C’est en toute logique que l’essai se conclut par la chute de l’Empire inca provoquée par l’arrivée des « hommes barbus ». À la tête de seulement 180 hommes, Francisco Pizarro débarque au Pérou en 1532. Fragilisé par des conflits interrègnes, l’Inca ne pourra faire le poids face à l’armement occidental. La conquête du Pérou sera jalonnée de batailles, massacres, crimes, trahisons, destructions, avant la mise à mort du souverain inca Atahualpa en 1533, le siège et la chute de Cuzco en 1536-1537, puis l’exécution du dernier Sapa Inca, Túpac Amaru en 1572, dernier résistant face à l’envahisseur européen depuis son refuge de Vilcabamba.
Mais le Vase de la bataille, conservé au ministère de la Culture au Cuzco, donne de cette période de domination une vision tout autre : une bataille, des insectes et des corps morts ; mais ce sont les soldats espagnols qui sont à terre et les Incas unis sont victorieux : « Ce document rare qu’est l’iconographie du vase est révélateur de la vision andine de l’invasion européenne. C’est à la fois une forme de constat, mais aussi l’espoir, témoin de la ténacité des derniers Incas, qui jusqu’au bout ont cru en un futur meilleur, où ils pourraient revenir à l’ordre ancien et aux jours glorieux de l’Empire, une fois les Espagnols vaincus. »
Cet ouvrage, qui se veut un peu plus qu’un essai de vulgarisation, est une ascension passionnante à la rencontre de la civilisation inca, de sa vision du monde, de ses croyances, de ses mythes et de ses rituels.
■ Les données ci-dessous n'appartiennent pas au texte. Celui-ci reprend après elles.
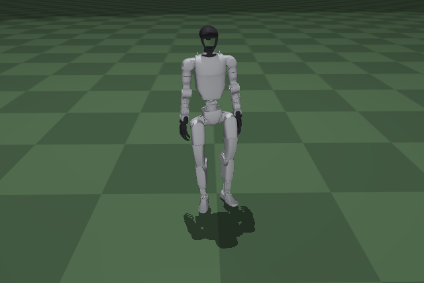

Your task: Upper body actions

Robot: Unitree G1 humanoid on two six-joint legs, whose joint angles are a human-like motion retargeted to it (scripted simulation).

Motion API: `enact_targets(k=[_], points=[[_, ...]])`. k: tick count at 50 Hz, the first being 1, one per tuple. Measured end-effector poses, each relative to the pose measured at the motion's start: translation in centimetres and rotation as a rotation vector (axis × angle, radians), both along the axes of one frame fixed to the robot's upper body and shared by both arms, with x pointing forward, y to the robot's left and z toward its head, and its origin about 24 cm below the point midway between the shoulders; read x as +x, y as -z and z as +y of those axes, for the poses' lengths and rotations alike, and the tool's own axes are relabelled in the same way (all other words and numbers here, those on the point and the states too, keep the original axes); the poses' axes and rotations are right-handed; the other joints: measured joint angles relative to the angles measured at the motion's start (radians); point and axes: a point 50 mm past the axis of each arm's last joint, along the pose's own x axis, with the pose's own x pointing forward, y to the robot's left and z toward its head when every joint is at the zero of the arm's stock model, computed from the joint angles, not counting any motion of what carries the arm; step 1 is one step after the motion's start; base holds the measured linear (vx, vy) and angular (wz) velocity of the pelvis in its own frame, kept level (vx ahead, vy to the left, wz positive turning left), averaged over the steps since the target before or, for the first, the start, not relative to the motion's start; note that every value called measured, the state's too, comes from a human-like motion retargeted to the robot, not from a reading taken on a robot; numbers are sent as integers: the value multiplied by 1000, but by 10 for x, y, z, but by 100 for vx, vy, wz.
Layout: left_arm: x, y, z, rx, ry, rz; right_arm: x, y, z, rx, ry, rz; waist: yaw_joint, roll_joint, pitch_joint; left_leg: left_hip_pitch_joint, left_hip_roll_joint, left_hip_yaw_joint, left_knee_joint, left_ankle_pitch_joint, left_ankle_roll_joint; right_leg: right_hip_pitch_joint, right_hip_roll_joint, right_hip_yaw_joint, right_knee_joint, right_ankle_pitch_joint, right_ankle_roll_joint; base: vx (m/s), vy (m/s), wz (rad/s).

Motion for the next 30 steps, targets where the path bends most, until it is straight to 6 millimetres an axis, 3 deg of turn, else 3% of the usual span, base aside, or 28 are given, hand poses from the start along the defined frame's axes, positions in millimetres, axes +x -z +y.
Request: enact_targets(k=[18, 30], points=[[-1, -1, 5, 14, -9, 4, -4, -1, -2, -7, -22, 13, -2, 9, -5, 3, 7, 20, -3, -3, -8, -5, 12, 10, 2, 18, -12, 0, 0, 0], [19, -1, 12, 22, 17, -52, -3, -1, -6, -24, -32, 12, 7, 28, 10, -36, 35, -13, 12, 28, -26, 12, 32, -55, -15, 19, -34, -5, -4, 19]])
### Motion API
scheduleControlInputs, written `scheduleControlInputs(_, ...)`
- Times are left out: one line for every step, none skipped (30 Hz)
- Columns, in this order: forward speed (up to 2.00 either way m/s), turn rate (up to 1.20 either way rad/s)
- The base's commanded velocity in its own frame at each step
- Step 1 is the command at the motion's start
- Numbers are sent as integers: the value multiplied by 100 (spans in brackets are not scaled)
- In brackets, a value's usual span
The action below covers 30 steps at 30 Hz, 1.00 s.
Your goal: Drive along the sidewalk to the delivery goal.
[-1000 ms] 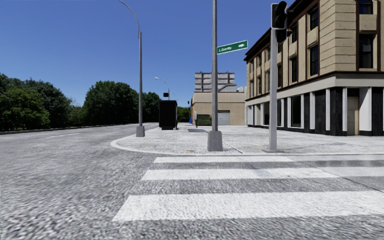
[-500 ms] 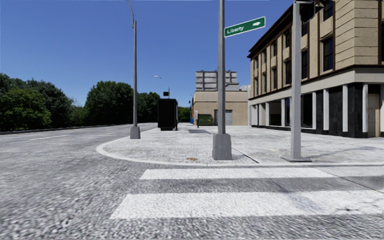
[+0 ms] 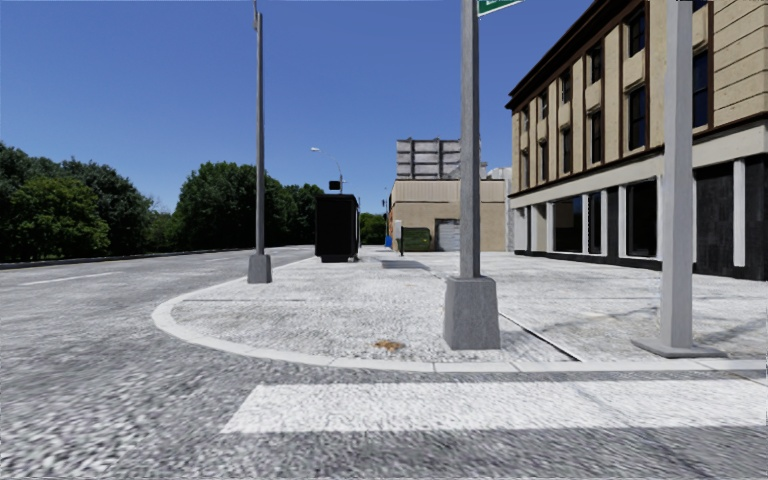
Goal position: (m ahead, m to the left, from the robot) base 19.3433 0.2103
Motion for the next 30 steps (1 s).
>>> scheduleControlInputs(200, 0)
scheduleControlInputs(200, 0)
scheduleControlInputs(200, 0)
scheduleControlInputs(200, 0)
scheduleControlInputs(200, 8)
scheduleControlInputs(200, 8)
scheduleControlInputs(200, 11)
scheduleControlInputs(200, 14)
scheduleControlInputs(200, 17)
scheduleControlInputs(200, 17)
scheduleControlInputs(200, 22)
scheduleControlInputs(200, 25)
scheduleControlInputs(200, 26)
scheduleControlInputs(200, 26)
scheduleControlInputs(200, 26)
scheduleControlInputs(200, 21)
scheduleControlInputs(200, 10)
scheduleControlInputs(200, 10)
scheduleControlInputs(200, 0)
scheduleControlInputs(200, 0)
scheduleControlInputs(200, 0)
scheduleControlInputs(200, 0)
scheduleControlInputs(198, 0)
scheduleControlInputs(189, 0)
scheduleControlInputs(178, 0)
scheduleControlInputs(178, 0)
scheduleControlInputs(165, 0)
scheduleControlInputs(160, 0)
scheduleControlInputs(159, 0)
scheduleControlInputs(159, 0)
Bénéficiant des dernières découvertes archéologiques, Les Incas ouvre de multiple questionnements, voies de recherche, même si la destruction massive des sites, par les Européens et les pilleurs, rend d’autant plus incertaines de nouvelles mises à jour cruciales. Reste le déchiffrement des khipu, possible un jour, peut-être.
Enrichi de trois cahiers iconographiques de 16 pages, d’un lexique fort utile, de cartes, schémas et illustrations - sans compter les 27 pages de notes et les 44 pages de bibliographies - l’essai de Peter Eeckhout est captivant et mérite amplement de s’y pencher.